▶ _Required action_:
Search the material for the string "brackets" and copy each line where it occurs.

▶ _Exercise material_:
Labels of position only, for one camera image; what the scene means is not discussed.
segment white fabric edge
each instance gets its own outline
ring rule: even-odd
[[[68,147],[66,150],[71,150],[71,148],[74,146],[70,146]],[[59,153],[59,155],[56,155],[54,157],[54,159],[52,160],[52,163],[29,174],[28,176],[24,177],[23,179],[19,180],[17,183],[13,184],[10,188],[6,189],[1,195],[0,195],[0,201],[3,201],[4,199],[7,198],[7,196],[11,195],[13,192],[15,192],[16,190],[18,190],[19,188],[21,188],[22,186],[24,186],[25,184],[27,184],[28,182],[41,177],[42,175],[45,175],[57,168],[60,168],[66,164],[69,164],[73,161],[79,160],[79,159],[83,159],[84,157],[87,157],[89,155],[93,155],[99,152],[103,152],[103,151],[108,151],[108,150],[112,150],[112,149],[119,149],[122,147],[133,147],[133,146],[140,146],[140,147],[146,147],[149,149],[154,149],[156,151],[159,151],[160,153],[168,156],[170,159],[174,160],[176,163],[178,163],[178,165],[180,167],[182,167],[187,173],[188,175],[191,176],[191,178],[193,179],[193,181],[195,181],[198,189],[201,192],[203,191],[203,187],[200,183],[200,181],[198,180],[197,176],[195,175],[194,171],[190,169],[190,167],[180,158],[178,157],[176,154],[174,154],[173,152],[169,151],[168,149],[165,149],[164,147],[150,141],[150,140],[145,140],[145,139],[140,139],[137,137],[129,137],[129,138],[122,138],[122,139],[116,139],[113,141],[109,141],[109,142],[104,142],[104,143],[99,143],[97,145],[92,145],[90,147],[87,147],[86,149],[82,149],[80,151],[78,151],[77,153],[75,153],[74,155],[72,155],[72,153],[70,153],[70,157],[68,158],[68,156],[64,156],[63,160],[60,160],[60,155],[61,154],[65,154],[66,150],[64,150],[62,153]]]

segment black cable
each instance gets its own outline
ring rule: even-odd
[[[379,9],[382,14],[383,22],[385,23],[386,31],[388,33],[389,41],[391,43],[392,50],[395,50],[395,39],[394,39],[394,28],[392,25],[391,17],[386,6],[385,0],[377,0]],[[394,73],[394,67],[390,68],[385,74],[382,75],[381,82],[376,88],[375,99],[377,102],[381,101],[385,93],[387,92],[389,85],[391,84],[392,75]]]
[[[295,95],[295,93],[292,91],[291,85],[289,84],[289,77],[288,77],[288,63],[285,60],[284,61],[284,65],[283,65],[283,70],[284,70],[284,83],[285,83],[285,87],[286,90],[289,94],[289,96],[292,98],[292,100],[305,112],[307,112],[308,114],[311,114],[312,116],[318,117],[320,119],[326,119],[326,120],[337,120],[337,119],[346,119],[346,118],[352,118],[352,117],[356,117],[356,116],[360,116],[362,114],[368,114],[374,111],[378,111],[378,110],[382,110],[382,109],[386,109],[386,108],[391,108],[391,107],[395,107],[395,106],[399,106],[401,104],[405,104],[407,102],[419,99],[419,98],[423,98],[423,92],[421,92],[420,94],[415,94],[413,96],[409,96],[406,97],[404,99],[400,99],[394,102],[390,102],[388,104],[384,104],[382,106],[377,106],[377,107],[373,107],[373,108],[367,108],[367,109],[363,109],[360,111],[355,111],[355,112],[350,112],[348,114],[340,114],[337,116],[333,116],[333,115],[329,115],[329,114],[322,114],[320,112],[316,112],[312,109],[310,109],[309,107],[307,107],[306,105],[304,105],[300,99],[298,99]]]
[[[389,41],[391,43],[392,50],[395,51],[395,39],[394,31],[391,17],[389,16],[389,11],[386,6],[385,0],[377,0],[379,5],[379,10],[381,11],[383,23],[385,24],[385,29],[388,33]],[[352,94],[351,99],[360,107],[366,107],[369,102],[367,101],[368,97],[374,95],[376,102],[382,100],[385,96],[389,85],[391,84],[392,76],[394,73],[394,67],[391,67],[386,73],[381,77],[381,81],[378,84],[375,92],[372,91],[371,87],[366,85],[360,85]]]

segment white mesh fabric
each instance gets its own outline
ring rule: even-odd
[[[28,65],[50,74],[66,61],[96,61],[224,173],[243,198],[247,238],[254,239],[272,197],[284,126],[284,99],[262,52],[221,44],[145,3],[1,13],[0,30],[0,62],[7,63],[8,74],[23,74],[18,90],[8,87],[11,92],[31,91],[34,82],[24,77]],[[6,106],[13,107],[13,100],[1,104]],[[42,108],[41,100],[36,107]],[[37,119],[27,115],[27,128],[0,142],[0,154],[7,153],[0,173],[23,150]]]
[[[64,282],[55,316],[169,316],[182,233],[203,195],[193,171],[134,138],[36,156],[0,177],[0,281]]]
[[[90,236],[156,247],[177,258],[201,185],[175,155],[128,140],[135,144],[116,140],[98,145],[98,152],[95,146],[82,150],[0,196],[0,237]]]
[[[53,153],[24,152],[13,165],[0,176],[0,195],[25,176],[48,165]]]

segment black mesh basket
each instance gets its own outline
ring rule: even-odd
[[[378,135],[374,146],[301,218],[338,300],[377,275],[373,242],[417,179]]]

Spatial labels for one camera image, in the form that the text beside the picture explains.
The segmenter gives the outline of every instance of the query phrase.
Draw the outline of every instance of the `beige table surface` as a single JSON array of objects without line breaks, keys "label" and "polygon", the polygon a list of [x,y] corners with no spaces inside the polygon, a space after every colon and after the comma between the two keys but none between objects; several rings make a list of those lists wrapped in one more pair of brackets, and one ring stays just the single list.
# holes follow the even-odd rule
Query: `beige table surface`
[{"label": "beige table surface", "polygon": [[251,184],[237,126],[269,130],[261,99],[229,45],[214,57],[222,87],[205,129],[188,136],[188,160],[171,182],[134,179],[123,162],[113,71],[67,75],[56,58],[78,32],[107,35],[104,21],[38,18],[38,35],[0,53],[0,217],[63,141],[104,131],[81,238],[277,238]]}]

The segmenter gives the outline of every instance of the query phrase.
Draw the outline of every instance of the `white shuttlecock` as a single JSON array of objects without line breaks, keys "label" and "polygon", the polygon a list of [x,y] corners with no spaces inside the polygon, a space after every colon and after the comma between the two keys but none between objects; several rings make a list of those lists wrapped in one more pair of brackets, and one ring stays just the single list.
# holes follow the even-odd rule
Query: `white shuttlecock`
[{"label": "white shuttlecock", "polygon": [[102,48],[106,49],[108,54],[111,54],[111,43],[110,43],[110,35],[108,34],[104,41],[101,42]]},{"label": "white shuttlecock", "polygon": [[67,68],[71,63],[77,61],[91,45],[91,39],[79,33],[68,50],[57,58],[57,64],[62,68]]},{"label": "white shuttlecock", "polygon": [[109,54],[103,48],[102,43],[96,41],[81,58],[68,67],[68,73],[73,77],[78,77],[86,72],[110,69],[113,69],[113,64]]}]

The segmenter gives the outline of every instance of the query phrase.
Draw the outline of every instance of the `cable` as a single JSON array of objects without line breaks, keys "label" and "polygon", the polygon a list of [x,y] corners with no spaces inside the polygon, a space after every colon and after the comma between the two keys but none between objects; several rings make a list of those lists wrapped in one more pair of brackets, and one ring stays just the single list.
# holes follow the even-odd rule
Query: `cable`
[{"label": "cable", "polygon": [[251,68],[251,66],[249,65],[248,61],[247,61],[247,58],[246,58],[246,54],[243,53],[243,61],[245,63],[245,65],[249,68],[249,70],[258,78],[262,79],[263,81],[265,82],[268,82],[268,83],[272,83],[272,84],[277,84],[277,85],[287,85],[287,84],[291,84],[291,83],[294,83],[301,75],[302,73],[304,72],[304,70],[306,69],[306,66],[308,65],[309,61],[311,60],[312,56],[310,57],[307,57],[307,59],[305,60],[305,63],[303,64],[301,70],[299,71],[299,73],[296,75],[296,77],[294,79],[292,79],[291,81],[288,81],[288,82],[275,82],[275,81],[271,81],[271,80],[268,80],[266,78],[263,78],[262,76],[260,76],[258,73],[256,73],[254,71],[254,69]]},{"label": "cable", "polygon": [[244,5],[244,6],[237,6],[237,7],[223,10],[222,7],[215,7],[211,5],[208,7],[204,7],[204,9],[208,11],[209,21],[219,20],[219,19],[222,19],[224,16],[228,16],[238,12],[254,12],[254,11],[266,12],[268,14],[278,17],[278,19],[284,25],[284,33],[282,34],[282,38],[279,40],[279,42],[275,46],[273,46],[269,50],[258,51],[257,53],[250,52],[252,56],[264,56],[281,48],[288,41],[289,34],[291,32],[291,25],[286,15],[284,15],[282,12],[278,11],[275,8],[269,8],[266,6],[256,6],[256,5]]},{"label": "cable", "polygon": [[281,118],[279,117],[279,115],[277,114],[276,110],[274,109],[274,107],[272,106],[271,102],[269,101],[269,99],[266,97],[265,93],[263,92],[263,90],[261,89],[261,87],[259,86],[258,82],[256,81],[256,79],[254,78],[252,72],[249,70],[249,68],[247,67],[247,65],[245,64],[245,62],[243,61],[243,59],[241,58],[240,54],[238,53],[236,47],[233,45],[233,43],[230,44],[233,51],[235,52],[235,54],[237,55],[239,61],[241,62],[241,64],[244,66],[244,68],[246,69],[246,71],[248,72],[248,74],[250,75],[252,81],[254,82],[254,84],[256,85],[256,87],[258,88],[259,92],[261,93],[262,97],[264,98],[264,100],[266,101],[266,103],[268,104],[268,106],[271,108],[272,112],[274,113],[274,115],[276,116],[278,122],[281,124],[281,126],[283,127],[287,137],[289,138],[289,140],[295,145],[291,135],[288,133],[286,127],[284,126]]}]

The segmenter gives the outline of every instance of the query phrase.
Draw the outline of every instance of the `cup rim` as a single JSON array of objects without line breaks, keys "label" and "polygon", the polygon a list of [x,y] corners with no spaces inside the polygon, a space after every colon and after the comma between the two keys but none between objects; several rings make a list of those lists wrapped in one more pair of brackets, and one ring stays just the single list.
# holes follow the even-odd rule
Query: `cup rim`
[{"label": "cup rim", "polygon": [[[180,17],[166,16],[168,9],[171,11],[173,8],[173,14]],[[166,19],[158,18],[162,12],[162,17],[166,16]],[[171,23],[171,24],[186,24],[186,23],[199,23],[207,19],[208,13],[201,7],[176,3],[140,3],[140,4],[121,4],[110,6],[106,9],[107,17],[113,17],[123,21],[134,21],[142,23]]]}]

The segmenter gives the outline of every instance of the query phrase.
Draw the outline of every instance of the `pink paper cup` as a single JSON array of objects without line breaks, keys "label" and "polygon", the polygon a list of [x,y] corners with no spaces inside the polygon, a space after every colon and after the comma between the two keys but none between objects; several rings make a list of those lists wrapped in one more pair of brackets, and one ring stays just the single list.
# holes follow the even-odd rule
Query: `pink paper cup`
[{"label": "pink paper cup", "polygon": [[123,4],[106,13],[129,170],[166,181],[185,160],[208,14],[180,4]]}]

▶ _Response to this task_:
Draw the outline of every instance of the `beige table surface` as a single JSON array of objects without line breaks, keys "label" and "polygon", the polygon a list of [x,y] corners with no spaces inside the polygon, a space after every colon and after the comma between the two keys but none between objects; several rings make a list of those lists wrapped in one more pair of brackets, and one ring stays just the single list.
Draw the outline of every instance of the `white shuttlecock` as a single JSON array of objects without line breaks, keys "label" and "polygon", the polygon a list of [x,y] corners with no spaces inside the polygon, a space after every colon and after the comma between the two keys but none between objects; several rings make a list of those lists wrapped in one more pair of brackets, and one ring stays just the single list.
Draw the outline of every instance of the `cable` as a single JSON array of objects without line breaks, keys "label" and "polygon", the polygon a list of [x,y] corners with no spaces inside the polygon, a space after every colon and after the comma between the two keys but none between objects; several rings make a list of those lists wrapped in one more pair of brackets, and one ring stays just the single list.
Draw the outline of every instance of the `cup rim` as a single JSON array of objects without line breaks, keys "label" and "polygon", the polygon a list of [x,y] corners with no spaces inside the polygon, a space after every colon and after the comma between the two keys but none between objects; several rings make a list of those lists wrapped in one more pair of brackets, and one ring stays just the single list.
Draw the outline of every instance of the `pink paper cup` as a single JSON array of objects without line breaks, keys "label" and "polygon", the polygon a list of [x,y] corners with no spaces inside the polygon, a space after every colon and after the comma between the two keys but none between objects; several rings make a list of those lists wrapped in one more pair of brackets, and one ring stays just the single list.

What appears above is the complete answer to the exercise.